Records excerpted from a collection
--

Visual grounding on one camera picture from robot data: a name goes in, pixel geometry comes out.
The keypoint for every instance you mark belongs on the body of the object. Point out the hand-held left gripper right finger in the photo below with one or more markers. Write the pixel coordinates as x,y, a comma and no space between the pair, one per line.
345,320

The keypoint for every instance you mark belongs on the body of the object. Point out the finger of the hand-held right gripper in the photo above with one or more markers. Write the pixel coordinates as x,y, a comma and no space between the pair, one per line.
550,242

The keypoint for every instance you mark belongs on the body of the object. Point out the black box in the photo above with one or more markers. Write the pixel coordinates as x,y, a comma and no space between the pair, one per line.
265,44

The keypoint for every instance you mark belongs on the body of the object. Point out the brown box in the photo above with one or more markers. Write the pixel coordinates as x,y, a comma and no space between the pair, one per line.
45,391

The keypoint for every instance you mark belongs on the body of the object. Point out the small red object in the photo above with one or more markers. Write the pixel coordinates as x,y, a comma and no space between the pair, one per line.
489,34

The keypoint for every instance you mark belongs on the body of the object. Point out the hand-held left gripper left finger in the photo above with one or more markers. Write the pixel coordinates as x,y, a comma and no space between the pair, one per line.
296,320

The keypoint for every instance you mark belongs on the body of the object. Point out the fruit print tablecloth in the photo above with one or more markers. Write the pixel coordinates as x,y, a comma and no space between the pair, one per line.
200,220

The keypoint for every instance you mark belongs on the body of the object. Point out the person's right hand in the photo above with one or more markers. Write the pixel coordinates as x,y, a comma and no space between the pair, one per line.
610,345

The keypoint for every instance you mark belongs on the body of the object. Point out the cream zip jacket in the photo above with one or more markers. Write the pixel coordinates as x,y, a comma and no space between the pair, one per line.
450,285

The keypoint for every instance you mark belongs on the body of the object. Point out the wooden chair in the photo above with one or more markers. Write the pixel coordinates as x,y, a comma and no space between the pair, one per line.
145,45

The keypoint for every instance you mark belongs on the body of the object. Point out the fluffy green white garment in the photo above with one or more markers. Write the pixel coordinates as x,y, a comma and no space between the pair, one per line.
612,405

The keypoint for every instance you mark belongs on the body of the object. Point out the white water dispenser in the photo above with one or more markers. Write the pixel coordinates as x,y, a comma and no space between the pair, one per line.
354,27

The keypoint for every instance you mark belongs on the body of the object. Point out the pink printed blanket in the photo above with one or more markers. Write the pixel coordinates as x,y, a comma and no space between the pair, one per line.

--

■ EXERCISE DIRECTIONS ■
All the records, as written, must be given again.

■ REPLY ■
Visual grounding on one camera picture from robot data: a name goes in, pixel geometry comes out.
The keypoint for every instance you mark belongs on the body of the object. Point out the hand-held left gripper right finger in the photo below with one or more markers. Write the pixel coordinates as x,y, a comma and no space between the pair, one per line.
345,320

The keypoint for every instance you mark belongs on the body of the object. Point out the finger of the hand-held right gripper in the photo above with one or more markers. Write the pixel coordinates as x,y, a comma and no space between the pair, one per line.
550,242

The keypoint for every instance you mark belongs on the body of the object. Point out the black box in the photo above with one or more markers. Write the pixel coordinates as x,y, a comma and no space between the pair, one per line.
265,44

The keypoint for every instance you mark belongs on the body of the object. Point out the brown box in the photo above with one or more markers. Write the pixel coordinates as x,y, a comma and no space between the pair, one per line.
45,391

The keypoint for every instance you mark belongs on the body of the object. Point out the small red object in the photo above with one or more markers. Write the pixel coordinates as x,y, a comma and no space between the pair, one per line.
489,34

The keypoint for every instance you mark belongs on the body of the object. Point out the hand-held left gripper left finger in the photo above with one or more markers. Write the pixel coordinates as x,y, a comma and no space between the pair, one per line.
296,320

The keypoint for every instance you mark belongs on the body of the object. Point out the fruit print tablecloth in the photo above with one or more markers. Write the pixel coordinates as x,y, a comma and no space between the pair, one per line.
200,220

The keypoint for every instance you mark belongs on the body of the object. Point out the person's right hand in the photo above with one or more markers. Write the pixel coordinates as x,y, a comma and no space between the pair, one per line.
610,345

The keypoint for every instance you mark belongs on the body of the object. Point out the cream zip jacket in the photo above with one or more markers. Write the pixel coordinates as x,y, a comma and no space between the pair, one per line.
450,285

The keypoint for every instance you mark belongs on the body of the object. Point out the wooden chair in the photo above with one or more markers. Write the pixel coordinates as x,y, a comma and no space between the pair, one per line.
145,45

The keypoint for every instance you mark belongs on the body of the object. Point out the fluffy green white garment in the photo above with one or more markers. Write the pixel coordinates as x,y, a comma and no space between the pair, one per line.
612,405

The keypoint for every instance you mark belongs on the body of the object. Point out the white water dispenser in the photo above with one or more markers. Write the pixel coordinates as x,y, a comma and no space between the pair, one per line.
354,27

The keypoint for every instance you mark belongs on the body of the object. Point out the pink printed blanket in the photo above with one or more markers. Write the pixel coordinates as x,y, a comma and no space between the pair, one per line.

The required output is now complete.